Work task:
Starting at the line with "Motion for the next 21" and going on through the line with "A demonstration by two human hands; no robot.", reproduce each line in the records below exactly and nothing more.

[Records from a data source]
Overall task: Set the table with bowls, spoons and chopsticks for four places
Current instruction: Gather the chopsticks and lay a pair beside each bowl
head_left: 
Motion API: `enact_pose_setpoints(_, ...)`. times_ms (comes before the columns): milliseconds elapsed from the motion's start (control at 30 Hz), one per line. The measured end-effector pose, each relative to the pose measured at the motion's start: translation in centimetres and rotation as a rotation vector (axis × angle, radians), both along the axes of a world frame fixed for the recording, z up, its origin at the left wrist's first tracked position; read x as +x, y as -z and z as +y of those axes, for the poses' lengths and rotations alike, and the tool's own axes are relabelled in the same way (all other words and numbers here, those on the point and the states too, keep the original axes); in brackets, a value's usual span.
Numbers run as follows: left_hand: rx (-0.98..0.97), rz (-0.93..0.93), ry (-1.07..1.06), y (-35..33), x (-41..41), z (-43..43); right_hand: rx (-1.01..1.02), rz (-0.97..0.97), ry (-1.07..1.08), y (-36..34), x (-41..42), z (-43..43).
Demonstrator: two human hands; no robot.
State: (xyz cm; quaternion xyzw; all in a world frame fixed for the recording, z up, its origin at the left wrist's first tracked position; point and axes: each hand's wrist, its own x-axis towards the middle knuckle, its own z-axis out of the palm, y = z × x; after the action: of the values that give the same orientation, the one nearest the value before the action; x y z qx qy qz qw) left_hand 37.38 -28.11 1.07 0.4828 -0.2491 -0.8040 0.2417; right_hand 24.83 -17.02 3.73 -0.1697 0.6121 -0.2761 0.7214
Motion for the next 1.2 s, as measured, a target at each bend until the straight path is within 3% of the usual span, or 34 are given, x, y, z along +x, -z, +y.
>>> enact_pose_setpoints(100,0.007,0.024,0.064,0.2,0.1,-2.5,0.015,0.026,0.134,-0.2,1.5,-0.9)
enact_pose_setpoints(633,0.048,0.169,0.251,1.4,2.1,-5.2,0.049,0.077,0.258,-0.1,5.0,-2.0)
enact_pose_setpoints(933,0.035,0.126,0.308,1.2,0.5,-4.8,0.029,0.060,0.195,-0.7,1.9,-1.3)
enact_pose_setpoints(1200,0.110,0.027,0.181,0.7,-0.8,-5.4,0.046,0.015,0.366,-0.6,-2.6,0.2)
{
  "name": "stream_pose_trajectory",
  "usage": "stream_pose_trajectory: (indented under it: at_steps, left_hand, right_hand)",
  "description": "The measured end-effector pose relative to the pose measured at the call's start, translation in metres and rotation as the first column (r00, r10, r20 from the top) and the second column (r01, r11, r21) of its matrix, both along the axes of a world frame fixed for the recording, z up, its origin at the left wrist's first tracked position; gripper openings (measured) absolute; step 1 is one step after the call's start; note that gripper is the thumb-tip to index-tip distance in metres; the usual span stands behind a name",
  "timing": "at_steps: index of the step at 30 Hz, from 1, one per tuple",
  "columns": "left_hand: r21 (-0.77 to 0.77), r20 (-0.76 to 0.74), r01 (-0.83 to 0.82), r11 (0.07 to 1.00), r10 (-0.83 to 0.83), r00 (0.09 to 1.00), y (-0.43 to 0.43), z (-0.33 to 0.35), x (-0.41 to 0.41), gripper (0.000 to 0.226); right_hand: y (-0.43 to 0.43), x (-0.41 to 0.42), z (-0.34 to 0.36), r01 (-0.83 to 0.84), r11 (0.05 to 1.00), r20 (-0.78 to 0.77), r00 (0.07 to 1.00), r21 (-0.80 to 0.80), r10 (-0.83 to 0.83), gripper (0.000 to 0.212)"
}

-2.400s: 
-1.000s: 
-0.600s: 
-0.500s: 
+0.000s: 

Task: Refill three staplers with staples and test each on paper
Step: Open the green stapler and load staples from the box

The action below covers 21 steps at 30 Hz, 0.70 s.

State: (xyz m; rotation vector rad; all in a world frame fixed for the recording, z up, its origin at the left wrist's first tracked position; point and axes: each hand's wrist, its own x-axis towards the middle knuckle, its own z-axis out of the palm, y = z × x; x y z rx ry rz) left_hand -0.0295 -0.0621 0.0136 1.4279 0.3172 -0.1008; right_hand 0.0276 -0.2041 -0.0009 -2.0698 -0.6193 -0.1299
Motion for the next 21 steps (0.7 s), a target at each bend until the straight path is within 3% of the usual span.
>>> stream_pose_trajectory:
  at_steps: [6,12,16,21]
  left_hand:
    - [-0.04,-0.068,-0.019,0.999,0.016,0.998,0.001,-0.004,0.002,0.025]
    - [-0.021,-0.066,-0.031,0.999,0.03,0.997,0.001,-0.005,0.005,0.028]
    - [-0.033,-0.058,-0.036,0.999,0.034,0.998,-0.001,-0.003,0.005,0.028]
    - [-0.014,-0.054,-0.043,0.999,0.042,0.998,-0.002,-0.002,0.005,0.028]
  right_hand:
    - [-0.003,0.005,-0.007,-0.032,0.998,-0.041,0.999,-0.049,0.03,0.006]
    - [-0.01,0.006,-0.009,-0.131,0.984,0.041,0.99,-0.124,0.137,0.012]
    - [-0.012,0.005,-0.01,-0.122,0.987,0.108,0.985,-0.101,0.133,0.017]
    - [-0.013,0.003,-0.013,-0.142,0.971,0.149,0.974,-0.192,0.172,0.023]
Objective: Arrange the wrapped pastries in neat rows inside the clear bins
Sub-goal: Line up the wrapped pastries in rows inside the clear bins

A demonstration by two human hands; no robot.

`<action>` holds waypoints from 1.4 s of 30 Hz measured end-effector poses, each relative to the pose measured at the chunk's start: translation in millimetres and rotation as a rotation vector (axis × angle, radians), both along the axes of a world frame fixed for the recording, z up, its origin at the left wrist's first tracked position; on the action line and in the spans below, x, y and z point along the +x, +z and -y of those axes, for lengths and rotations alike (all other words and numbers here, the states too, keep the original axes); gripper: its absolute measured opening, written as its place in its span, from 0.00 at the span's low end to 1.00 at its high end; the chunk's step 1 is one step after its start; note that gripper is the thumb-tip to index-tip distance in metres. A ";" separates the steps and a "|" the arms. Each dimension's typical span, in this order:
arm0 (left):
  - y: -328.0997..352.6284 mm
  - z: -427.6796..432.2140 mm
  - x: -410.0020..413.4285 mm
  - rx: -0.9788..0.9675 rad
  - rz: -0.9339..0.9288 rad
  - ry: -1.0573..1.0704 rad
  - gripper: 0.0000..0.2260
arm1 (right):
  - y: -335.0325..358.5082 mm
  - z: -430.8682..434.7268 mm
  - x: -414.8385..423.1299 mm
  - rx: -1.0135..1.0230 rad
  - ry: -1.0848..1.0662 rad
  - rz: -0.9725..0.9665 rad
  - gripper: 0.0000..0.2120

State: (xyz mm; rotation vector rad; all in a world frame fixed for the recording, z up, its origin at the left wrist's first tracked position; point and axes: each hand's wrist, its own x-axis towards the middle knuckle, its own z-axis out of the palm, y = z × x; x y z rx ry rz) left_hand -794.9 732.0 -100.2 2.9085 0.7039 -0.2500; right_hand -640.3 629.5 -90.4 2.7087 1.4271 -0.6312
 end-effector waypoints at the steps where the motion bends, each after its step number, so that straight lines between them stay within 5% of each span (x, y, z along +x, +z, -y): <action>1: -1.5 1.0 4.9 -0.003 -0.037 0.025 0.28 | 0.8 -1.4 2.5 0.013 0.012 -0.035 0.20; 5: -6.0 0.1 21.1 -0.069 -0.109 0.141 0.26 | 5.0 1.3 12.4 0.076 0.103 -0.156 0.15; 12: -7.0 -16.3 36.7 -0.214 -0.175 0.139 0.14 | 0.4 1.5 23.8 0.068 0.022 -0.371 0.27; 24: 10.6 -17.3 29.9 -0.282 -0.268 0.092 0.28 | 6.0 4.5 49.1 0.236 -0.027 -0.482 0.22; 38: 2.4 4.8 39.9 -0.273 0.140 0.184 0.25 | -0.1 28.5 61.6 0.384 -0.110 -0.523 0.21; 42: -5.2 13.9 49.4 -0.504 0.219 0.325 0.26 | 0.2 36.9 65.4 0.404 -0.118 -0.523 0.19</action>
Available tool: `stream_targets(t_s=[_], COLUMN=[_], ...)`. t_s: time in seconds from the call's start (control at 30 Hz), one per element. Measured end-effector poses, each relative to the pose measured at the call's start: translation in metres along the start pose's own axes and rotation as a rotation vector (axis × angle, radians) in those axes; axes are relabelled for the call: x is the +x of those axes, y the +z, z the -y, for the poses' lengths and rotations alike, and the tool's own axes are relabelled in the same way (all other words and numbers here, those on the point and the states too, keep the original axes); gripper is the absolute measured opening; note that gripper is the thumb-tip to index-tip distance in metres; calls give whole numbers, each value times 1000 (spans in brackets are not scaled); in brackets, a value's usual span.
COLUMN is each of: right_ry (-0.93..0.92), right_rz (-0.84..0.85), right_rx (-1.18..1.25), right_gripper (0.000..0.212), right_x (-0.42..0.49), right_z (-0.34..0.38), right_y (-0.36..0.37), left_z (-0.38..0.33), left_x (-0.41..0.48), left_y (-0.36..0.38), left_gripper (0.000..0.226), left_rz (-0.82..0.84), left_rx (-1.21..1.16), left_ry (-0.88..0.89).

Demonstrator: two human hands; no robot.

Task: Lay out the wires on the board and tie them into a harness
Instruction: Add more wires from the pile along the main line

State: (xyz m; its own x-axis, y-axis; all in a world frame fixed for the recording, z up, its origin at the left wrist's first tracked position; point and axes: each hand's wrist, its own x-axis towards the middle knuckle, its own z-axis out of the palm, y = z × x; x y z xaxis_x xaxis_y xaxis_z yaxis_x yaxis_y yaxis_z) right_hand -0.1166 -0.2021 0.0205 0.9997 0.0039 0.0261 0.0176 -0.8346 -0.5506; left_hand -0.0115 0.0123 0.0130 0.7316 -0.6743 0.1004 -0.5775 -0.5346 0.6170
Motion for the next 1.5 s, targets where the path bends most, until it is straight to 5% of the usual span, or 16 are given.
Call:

Completed exercise:
Motion for the next 21 steps (0.7 s), a target at each bend until the straight path is within 3% of the usual span.
>>> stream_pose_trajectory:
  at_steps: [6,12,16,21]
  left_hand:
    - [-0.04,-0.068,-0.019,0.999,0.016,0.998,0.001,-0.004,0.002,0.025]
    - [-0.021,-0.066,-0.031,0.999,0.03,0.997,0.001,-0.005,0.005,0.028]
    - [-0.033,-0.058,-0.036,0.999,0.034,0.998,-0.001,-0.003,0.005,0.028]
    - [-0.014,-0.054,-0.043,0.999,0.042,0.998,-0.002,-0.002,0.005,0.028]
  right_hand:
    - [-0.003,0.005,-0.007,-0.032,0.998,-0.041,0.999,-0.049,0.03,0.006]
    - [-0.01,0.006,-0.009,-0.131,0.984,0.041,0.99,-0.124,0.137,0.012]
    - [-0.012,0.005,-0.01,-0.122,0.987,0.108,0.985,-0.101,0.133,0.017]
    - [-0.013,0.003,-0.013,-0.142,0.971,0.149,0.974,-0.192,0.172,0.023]
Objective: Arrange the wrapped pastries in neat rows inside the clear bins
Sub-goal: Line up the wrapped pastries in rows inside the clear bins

A demonstration by two human hands; no robot.

The output contains nothing further.